▶ **Work request**:
For each line of the data below, copy it if it holds the word "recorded".

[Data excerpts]
Start of Block

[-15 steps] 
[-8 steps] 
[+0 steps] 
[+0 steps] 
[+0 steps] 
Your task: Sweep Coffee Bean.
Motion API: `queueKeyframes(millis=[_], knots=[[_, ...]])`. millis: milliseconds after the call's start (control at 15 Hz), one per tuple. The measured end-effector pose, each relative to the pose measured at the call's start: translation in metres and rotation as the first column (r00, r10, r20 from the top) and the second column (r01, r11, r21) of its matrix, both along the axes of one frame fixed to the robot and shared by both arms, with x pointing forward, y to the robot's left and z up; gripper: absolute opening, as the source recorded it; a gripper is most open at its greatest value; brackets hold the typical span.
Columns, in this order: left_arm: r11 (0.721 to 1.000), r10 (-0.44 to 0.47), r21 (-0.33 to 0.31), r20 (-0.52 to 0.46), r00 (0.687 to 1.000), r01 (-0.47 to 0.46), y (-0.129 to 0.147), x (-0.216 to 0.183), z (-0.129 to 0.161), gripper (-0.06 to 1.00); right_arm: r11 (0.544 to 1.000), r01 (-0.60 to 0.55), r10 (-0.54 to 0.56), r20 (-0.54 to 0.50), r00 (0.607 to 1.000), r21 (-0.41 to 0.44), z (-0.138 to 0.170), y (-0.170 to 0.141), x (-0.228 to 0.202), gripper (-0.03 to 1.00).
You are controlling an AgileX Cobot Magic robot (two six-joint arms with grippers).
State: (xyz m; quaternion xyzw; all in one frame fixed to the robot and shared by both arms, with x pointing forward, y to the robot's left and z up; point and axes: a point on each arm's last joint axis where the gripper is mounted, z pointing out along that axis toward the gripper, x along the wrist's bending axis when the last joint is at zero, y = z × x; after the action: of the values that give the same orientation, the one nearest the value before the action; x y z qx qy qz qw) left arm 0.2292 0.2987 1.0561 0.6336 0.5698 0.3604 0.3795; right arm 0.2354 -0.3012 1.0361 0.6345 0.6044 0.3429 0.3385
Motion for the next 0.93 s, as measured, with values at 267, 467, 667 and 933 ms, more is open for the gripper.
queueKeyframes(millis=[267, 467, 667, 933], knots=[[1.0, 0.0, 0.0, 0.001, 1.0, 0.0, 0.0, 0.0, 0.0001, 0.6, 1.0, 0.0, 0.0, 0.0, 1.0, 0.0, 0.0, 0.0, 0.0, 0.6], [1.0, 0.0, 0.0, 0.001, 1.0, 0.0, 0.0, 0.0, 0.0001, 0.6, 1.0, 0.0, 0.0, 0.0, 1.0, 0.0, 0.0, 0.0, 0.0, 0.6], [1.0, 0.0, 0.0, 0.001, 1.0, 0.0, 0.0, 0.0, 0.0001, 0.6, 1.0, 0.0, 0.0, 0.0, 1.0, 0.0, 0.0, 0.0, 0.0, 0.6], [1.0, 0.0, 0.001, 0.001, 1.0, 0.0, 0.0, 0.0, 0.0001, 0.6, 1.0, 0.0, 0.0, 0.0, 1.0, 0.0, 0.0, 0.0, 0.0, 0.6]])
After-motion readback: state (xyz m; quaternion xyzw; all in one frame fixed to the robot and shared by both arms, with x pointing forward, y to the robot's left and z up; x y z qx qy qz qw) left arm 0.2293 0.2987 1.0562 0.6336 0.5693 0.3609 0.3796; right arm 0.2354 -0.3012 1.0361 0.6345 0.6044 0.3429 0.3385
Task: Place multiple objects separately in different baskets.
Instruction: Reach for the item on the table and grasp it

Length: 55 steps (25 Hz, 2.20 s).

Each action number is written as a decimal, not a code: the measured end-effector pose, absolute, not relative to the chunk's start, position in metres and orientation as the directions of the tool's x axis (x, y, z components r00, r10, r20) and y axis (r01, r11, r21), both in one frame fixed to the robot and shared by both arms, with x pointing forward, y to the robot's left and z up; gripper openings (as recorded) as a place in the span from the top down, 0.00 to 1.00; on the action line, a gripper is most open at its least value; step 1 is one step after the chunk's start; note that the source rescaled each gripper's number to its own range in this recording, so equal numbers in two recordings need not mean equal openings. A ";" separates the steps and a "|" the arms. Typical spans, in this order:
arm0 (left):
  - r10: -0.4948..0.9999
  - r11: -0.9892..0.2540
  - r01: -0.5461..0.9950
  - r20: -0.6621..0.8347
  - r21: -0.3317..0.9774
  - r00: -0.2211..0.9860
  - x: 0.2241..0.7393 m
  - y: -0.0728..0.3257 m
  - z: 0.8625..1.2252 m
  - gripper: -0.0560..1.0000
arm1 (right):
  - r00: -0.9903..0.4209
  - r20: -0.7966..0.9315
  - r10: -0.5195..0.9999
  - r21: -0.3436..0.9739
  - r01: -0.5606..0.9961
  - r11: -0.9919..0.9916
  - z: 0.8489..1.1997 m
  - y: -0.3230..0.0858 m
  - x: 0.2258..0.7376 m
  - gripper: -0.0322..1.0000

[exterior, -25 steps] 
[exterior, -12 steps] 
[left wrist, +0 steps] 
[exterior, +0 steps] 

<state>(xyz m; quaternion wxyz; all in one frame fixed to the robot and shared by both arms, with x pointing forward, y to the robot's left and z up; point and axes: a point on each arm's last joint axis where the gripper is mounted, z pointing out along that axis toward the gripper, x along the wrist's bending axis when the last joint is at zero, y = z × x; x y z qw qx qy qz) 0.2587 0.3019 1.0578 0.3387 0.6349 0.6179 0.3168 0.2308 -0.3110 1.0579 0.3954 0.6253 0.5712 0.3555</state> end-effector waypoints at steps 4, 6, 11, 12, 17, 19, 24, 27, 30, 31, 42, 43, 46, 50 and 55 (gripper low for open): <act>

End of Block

▶ **Response**:
Motion API: `queueKeyframes(millis=[_], knots=[[_, ...]])`. millis: milliseconds after the call's start (control at 15 Hz), one per tuple. The measured end-effector pose, each relative to the pose measured at the call's start: translation in metres and rotation as the first column (r00, r10, r20 from the top) and the second column (r01, r11, r21) of its matrix, both along the axes of one frame fixed to the robot and shared by both arms, with x pointing forward, y to the robot's left and z up; gripper: absolute opening, as the source recorded it; a gripper is most open at its greatest value; brackets hold the typical span.
Each action number is written as a decimal, not a code: the measured end-effector pose, absolute, not relative to the chunk's start, position in metres and orientation as the directions of the tool's x axis (x, y, z components r00, r10, r20) and y axis (r01, r11, r21), both in one frame fixed to the robot and shared by both arms, with x pointing forward, y to the robot's left and z up; gripper openings (as recorded) as a place in the span from the top down, 0.00 to 1.00; on the action line, a gripper is most open at its least value; step 1 is one step after the chunk's start; note that the source rescaled each gripper's number to its own range in this recording, so equal numbers in two recordings need not mean equal openings. A ";" separates the steps and a "|" the arms. Typical spans, in this order:

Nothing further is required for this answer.